Seeing Myself See: Saturday 29 May 2010, 12.00-17.30
Venue: Wellcome Collection, 183 Euston Road, London NW1 2BE
When we look out into the world we see trees, buildings and fast-moving cars. We see faces and emotions displayed on those faces. We even 'see' such abstract concepts as beauty. We see all this though none of these objects, emotions or concepts actually exists in the light that falls onto our eyes.
So how do we actually see things? What we see is shaped by experience, by interaction, which makes each of us an essential part of the process by which we are 'making sense' of the world. Visitors to Wellcome Collection's ‘Seeing Myself See’ event will be able to witness this process of 'making sense' first hand by experiencing the visual world in a completely new way - through sound.
The event has been produced by Lotto Lab in association with Wellcome Collection.
Beau Lotto curator of the event comments: "Many of the installations at this event explore the process of constructing perception by replacing one sense (seeing) with another (hearing and touching). In doing so we are exploring how the brain makes sense of the light that would otherwise fall onto the eyes. At Lottolab our aim is to explore and explain 'how and why we see what we do'. Lottolab Studio creates installations, musical performances, educational programmes and carefully controlled experiments on humans, bumblebees and robots to better understand perception. The ideas of 'Seeing Myself See', drives all our public work, as it creates uncertainty and thus the opportunity for creativity and compassion."
Ken Arnold, Head of Public Programmes at the Wellcome Trust comments: "We sometimes think of seeing things as a passive reflex, but as this startling programme of events and activities makes clear, there is far more to looking than meets the eye. Beau Lotto's activities are sure to leave visitors wide-eyed."
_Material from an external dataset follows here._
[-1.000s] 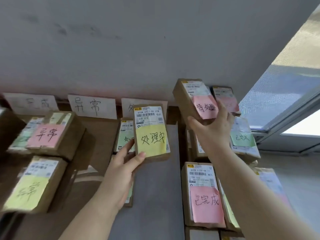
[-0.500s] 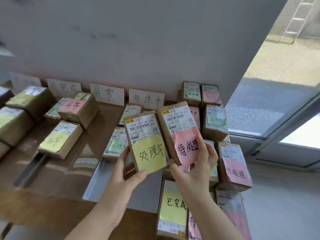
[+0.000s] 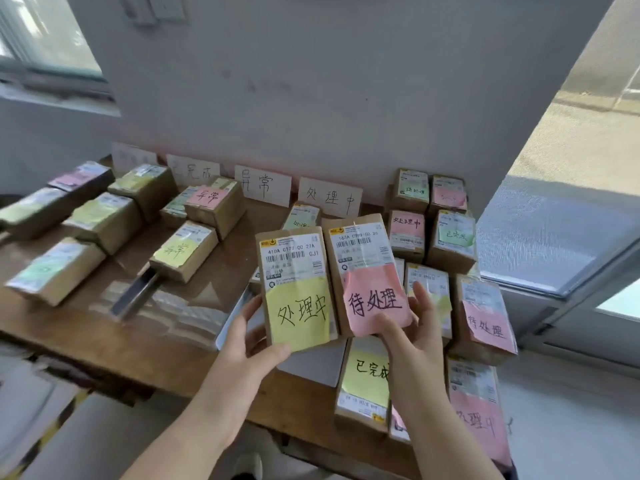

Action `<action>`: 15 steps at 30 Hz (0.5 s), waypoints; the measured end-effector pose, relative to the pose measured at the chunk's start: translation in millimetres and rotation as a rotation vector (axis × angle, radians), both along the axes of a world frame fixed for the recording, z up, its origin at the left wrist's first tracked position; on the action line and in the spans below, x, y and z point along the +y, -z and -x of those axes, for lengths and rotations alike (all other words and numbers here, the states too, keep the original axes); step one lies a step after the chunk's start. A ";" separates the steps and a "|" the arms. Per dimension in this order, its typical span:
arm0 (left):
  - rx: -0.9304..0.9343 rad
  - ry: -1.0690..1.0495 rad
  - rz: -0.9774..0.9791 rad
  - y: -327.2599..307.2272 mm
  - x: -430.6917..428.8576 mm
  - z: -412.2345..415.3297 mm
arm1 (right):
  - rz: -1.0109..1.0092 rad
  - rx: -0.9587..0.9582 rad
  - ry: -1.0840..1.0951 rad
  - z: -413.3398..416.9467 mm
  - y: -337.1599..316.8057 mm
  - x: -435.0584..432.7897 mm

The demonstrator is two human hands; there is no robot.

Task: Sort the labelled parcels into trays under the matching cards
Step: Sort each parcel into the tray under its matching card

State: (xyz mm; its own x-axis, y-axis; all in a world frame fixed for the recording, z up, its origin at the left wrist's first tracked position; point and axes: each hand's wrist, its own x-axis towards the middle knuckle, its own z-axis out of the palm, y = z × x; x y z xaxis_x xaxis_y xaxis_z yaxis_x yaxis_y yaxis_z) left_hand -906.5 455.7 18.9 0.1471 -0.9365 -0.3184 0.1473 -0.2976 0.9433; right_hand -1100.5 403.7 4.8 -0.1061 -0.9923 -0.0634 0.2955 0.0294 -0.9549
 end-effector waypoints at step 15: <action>0.006 0.126 -0.046 16.8 -27.4 -167.0 | -0.230 -0.030 -0.047 -143.7 6.0 2.5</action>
State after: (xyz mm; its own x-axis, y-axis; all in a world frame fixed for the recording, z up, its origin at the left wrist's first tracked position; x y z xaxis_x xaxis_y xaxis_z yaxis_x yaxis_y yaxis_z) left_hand -739.5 428.2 2.1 0.0271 -0.9319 -0.3616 0.1116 -0.3567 0.9275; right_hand -956.8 406.2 -1.2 -0.0552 -0.9553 -0.2905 0.3172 0.2591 -0.9123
'Seeing Myself See' activities at Wellcome Collection include:
Real bumblebees will inhabit a one metre Plexiglas cube called the 'Bee Matrix'. In the Matrix, bees are trained to see colour by landing on Plexiglas flowers. The aim of the highly interactive installation is to explicitly show the role of experience in shaping behaviour - which is true in humans as well as bees - and thus the fundamental relationship between mind and ecology. In addition to the bee experiments, three towers made up of 40 crystal cubes will be installed showing the flight paths of a solitary bee. Collectively the three towers will represent 10 minutes in the flight history of the same bee.
The Seeing Instruments
Three instruments made from wood each contain a camera that people can hold. Participants can use this to scan themselves to create different rhythms. The 'rhythms of colour' are created through software that translates the light patterns seen by each camera into sound. The activity will enable people to see the view of the camera as well as hear the sounds they play.
The Mind Chair
Can you see with your skin? The Mind Chair translates patterns of light from simple black or white shapes into vibrations played on your back. Sit in the chair and sense if you can you tell one shape from another. It is based on a chair that was built in 1969 by Dr Paul Bach-y-Rita to let blind people see with their backs. The Mind Chair has been created by Beta Tank, who have worked with Lottolab on many creative projects.
About Wellcome Collection
The Wellcome Trust's former headquarters, the Wellcome Building on London's Euston Road, has been redesigned by Hopkins Architects to become a new £30 million public venue. Free to all, Wellcome Collection explores the connections between medicine, life and art in the past, present and future. The building comprises three galleries, a public events space, the Wellcome Library, a café, a bookshop, conference facilities and a members' club.
About the Wellcome Trust
The Wellcome Trust is a global charity dedicated to achieving extraordinary improvements in human and animal health. It supports the brightest minds in biomedical research and the medical humanities. The Trust's breadth of support includes public engagement, education and the application of research to improve health. It is independent of both political and commercial interests.